Mat4b src= imread("path");
Mat3b dest = imread("path");
Rect roi = Rect(179,539,src.cols,src.rows); //src.cols = 1186 and src.rows= 1134 after scaling.
Mat destinationROI = dest(roi);
src.copyTo(destinationROI);
imwrite("destinationROI.png", destinationROI);
The input src is
The input dest is
But the output got is the same dest image.
Then I tried to save destinationROI befre copying. The output I got is Which is correct one. Copying the src is also working.
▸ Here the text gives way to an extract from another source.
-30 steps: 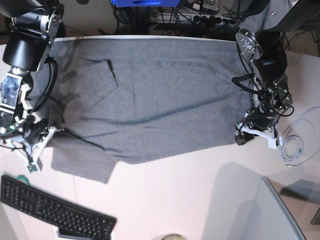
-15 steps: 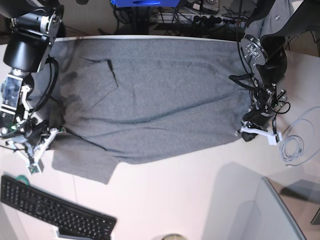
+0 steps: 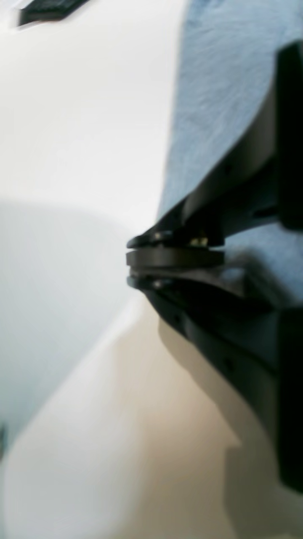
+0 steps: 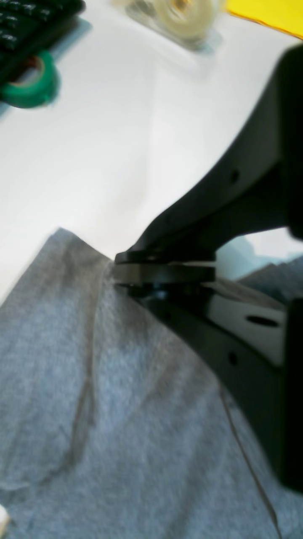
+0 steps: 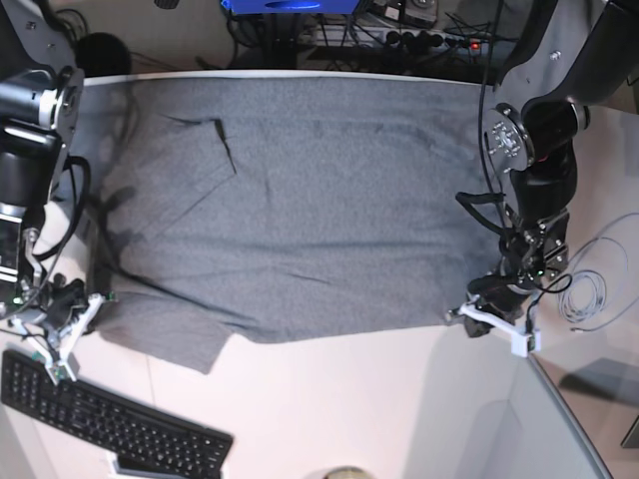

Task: Layout the t-shirt on the table in an organized manner, then fold the t-shirt properly
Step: 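Lift the hem with both grippers and pull it toward the collar, then fold the hem over the shirt body with both grippers, then lower the folded hem and open both grippers, withdrawing the right gripper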

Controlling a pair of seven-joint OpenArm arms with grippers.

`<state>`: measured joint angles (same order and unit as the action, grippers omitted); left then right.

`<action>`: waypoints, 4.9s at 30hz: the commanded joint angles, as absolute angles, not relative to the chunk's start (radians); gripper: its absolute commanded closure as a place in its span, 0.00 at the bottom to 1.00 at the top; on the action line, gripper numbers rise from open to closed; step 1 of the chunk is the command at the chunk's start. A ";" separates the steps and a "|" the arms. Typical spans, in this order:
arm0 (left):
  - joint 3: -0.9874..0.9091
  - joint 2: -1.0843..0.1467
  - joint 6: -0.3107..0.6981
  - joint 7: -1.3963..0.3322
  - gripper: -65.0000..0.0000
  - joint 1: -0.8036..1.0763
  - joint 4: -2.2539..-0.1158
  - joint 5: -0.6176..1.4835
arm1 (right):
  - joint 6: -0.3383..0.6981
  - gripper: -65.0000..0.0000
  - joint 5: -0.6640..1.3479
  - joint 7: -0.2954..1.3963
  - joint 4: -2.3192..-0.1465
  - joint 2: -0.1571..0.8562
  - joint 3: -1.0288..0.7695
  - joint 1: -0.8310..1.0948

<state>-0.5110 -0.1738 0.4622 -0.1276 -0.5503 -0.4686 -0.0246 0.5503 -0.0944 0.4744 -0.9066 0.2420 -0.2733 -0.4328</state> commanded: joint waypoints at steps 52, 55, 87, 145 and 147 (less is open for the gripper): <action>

But it does not make any effect in the dest image.
This is to confirm that #ypnos educated guess was right (nice call, btw).
Take a look at this code, that performs the same operations as yours:
#include <opencv2\opencv.hpp>
#include <iostream>
using namespace cv;
using namespace std;
int main()
{
Mat4b m4b(50, 50, Vec4b(0, 255, 0, 255)); // blue image, 4 channels
Mat3b m3b(100, 100, Vec3b(255, 0, 0)); // green image, 3 channels
cout << "After init:" << endl;
cout << "m4b channels: " << m4b.channels() << endl;
cout << "m3b channels: " << m3b.channels() << endl << endl;
Rect roi(0, 0, 50, 50); // roi
// Create a new header for the data inside the roi in m3b
// No data copied, just a new header.
// So destRoi has same number of channels of m3b
Mat destRoi = m3b(roi);
cout << "After roi:" << endl;
cout << "m4b channels : " << m4b.channels() << endl;
cout << "m3b channels : " << m3b.channels() << endl;
cout << "destRoi channels: " << destRoi.channels() << endl << endl;
// destination type != source type
// destRoi is newly created with the destination type
// destRoi doesn't point anymore to the data in m3b and has 4 channels now
m4b.copyTo(destRoi);
cout << "After copyTo:" << endl;
cout << "m4b channels : " << m4b.channels() << endl;
cout << "m3b channels : " << m3b.channels() << endl;
cout << "destRoi channels: " << destRoi.channels() << endl << endl;
return 0;
}
Output:
After init:
m4b channels: 4
m3b channels: 3
After roi:
m4b channels : 4
m3b channels : 3
destRoi channels: 3
After copyTo:
m4b channels : 4
m3b channels : 3
destRoi channels: 4
Solution
Use both matrices with same number of channels, either by:
Load both images as 3 channels matrices CV_8UC3. In fact the images you posted are both 3 channels
use cvtColor to convert to the same number of channels, before performing roi and copy operations.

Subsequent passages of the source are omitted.